* _What to do_
What appears from the first line of the records below through the line containing "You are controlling" must be reproduced verbatim.

* _Materials provided_

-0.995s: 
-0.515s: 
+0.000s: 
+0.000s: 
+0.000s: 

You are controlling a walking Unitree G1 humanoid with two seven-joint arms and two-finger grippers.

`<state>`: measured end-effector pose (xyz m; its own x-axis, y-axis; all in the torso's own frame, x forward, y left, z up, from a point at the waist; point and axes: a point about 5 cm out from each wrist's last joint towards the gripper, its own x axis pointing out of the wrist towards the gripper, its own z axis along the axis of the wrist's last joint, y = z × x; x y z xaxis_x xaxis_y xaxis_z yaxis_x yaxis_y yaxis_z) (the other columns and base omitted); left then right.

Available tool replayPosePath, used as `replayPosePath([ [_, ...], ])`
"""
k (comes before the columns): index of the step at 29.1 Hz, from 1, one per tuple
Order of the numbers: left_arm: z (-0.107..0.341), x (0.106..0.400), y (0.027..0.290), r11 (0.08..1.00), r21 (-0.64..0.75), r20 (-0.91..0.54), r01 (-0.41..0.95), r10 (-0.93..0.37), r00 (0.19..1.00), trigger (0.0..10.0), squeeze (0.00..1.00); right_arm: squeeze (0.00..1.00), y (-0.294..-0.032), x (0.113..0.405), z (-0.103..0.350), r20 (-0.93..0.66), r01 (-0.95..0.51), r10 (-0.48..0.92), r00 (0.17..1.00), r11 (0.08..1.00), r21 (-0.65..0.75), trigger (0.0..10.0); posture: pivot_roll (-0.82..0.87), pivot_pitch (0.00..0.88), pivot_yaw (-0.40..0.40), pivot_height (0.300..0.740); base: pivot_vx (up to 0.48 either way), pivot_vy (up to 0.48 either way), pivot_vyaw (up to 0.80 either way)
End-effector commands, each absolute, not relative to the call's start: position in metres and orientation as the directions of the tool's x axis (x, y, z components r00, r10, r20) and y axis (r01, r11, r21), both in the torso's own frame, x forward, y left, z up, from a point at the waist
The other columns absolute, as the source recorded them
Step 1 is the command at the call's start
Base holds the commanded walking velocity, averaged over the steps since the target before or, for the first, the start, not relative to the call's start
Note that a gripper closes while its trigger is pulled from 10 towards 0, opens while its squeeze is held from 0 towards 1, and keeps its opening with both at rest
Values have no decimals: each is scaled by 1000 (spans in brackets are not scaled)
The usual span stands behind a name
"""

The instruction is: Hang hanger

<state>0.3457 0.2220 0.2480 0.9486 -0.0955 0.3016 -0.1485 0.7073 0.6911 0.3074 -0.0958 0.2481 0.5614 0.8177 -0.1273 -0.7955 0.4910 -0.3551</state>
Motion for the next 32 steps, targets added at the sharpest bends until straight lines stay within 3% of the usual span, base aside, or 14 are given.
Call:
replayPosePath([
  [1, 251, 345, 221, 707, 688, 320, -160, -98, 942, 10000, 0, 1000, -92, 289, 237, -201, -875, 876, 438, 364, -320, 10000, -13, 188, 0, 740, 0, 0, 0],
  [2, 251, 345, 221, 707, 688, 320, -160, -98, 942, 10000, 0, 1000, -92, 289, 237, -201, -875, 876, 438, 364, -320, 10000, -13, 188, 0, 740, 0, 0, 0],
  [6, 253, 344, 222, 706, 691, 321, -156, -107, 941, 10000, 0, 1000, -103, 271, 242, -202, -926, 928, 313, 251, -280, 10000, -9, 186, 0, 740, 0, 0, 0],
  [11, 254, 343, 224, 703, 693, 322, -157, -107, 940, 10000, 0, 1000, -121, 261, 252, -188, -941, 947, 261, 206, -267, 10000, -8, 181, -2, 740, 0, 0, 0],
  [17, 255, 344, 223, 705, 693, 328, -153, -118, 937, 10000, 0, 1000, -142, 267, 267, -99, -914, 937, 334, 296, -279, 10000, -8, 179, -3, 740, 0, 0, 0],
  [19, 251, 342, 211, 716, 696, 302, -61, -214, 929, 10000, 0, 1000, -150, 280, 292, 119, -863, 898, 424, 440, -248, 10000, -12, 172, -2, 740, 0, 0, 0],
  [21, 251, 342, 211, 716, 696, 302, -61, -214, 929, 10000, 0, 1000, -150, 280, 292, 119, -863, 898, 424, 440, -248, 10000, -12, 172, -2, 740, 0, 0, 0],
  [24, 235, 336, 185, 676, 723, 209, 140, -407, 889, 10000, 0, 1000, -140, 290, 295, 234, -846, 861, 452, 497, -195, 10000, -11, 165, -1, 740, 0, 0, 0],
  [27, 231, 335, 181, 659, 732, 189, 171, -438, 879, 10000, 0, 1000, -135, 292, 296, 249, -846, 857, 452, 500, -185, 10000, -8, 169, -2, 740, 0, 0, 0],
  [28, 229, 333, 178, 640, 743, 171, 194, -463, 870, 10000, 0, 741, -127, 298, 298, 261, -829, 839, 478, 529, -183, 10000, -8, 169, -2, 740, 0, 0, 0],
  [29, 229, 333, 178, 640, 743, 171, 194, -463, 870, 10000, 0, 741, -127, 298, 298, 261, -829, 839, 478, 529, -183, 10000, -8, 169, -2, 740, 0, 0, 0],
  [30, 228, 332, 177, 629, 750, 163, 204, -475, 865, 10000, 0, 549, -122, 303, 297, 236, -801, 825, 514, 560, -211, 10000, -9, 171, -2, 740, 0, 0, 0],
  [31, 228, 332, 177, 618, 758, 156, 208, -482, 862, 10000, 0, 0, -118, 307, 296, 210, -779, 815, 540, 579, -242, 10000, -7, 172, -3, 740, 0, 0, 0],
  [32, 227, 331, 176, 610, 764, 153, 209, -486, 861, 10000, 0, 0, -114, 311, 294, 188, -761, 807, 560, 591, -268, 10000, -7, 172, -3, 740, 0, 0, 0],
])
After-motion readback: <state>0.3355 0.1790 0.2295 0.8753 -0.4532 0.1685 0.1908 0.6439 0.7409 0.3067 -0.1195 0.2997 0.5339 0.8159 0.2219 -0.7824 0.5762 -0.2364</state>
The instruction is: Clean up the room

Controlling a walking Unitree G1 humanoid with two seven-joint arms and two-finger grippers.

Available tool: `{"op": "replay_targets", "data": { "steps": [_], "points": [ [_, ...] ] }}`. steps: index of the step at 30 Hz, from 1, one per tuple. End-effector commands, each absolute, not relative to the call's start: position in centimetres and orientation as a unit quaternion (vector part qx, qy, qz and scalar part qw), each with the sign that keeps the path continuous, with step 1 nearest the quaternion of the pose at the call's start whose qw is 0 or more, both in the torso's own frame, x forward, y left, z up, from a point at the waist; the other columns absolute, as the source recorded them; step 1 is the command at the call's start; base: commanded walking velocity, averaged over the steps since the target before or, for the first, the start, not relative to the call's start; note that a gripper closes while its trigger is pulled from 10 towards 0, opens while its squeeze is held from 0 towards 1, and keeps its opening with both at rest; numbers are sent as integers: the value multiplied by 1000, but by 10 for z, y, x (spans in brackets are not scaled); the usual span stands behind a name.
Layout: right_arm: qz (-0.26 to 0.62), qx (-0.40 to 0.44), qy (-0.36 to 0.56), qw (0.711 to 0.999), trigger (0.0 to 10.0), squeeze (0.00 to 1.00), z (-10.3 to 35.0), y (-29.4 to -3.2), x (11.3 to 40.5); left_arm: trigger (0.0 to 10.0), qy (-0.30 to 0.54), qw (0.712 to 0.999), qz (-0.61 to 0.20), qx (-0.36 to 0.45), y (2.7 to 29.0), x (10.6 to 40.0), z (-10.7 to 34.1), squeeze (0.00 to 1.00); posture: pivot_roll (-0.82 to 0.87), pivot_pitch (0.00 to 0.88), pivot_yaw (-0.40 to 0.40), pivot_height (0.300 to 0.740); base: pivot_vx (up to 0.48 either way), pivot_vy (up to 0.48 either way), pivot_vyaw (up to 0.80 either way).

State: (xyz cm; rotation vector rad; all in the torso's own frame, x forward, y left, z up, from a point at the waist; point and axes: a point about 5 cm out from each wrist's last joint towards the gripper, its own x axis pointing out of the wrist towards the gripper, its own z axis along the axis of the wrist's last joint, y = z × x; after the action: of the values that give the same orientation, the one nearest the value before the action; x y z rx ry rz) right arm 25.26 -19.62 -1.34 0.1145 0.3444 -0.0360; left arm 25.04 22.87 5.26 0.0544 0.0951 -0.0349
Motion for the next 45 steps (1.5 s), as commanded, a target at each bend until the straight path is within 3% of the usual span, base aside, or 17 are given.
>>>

* _Exercise solution_
-0.995s: 
-0.515s: 
+0.000s: 
+0.000s: 
+0.000s: 

You are controlling a walking Unitree G1 humanoid with two seven-joint arms and two-finger grippers.

There is no more to the output, and the exercise is done.